- _Your instructions_: Lines to return, exactly: from the line with "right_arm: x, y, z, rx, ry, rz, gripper" to the line with "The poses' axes" in the entries below, both included.

- _Raw data_:
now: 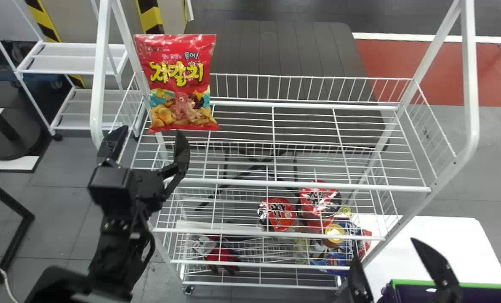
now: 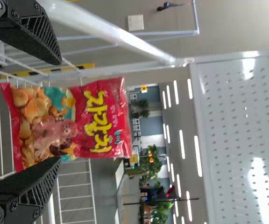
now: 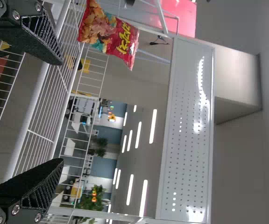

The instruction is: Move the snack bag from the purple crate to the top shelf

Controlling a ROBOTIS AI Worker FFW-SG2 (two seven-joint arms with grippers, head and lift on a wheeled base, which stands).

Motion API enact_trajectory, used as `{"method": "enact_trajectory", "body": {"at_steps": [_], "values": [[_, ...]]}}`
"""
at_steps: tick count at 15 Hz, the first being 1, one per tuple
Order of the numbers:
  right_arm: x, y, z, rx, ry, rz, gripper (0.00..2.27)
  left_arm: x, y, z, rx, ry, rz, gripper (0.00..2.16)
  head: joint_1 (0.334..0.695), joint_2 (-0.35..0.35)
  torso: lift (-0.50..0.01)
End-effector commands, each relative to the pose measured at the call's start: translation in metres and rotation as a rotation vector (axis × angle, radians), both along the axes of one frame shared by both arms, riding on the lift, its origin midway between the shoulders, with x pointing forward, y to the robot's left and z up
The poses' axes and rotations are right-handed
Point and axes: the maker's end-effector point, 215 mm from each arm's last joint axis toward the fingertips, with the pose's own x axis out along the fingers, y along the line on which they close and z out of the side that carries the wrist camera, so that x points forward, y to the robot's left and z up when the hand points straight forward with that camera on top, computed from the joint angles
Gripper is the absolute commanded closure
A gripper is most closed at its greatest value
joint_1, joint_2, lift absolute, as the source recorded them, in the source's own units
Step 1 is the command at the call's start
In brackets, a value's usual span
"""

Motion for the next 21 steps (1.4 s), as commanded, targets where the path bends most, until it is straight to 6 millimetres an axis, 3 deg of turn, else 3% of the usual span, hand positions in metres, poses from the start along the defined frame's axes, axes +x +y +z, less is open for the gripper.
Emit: {"method": "enact_trajectory", "body": {"at_steps": [1, 4, 6, 8, 10, 12, 14, 17, 21], "values": [[0.016, -0.005, 0.017, 0.021, 0.095, -0.052, 0.08, -0.038, 0.003, 0.024, -0.018, -0.043, -0.001, 0.09, 0.695, 0.011, 0.000], [0.017, -0.008, 0.060, 0.054, 0.122, -0.099, 0.09, -0.070, 0.000, 0.028, -0.039, 0.013, -0.002, 0.10, 0.695, 0.009, 0.000], [0.011, -0.011, 0.096, 0.096, 0.082, -0.125, 0.09, -0.087, -0.012, 0.017, -0.048, 0.079, -0.020, 0.09, 0.695, 0.002, 0.000], [0.024, -0.017, 0.082, 0.110, 0.202, -0.140, 0.09, -0.095, -0.026, -0.021, -0.035, 0.242, -0.017, 0.10, 0.695, -0.021, 0.000], [0.032, -0.022, 0.070, 0.142, 0.305, -0.149, 0.18, -0.104, -0.037, -0.030, -0.024, 0.282, 0.001, 0.10, 0.695, -0.040, 0.000], [0.031, -0.015, 0.059, 0.153, 0.396, -0.137, 0.17, -0.109, -0.041, -0.023, -0.035, 0.276, 0.019, 0.11, 0.695, -0.063, 0.000], [0.028, 0.002, 0.067, 0.166, 0.398, -0.107, 0.17, -0.118, -0.038, -0.009, -0.047, 0.266, 0.033, 0.11, 0.695, -0.079, 0.000], [0.026, 0.003, 0.072, 0.155, 0.400, -0.097, 0.17, -0.119, -0.038, 0.007, -0.037, 0.238, 0.034, 0.11, 0.695, -0.050, 0.000], [0.027, 0.003, 0.076, 0.145, 0.389, -0.082, 0.17, -0.118, -0.038, 0.014, -0.037, 0.216, 0.040, 0.11, 0.695, -0.045, 0.000]]}}
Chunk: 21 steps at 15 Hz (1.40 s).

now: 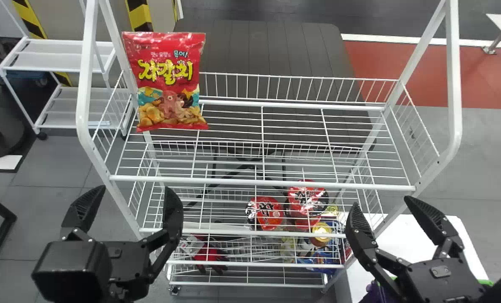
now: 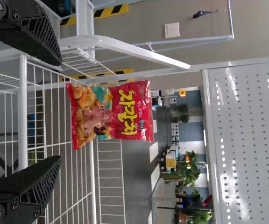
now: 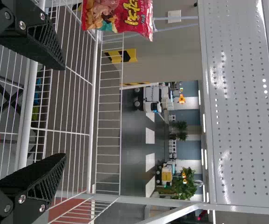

- _Exercise solution_:
  right_arm: x, y, z, rx, ry, rz, gripper (0.00..2.27)
  left_arm: x, y, z, rx, ry, rz, gripper (0.00..2.16)
  head: joint_1 (0.334..0.695), joint_2 (-0.35..0.35)
  torso: lift (-0.50..0.01)
End-effector commands, each relative to the pose measured at the call's start: translation in metres and rotation as a rotation vector (axis × angle, radians), both along the axes of one frame shared by both arms, riding on the lift, its origin midway between the shoulders, with x pointing forward, y to the robot's left and z up
The poses' axes and rotations are right-handed

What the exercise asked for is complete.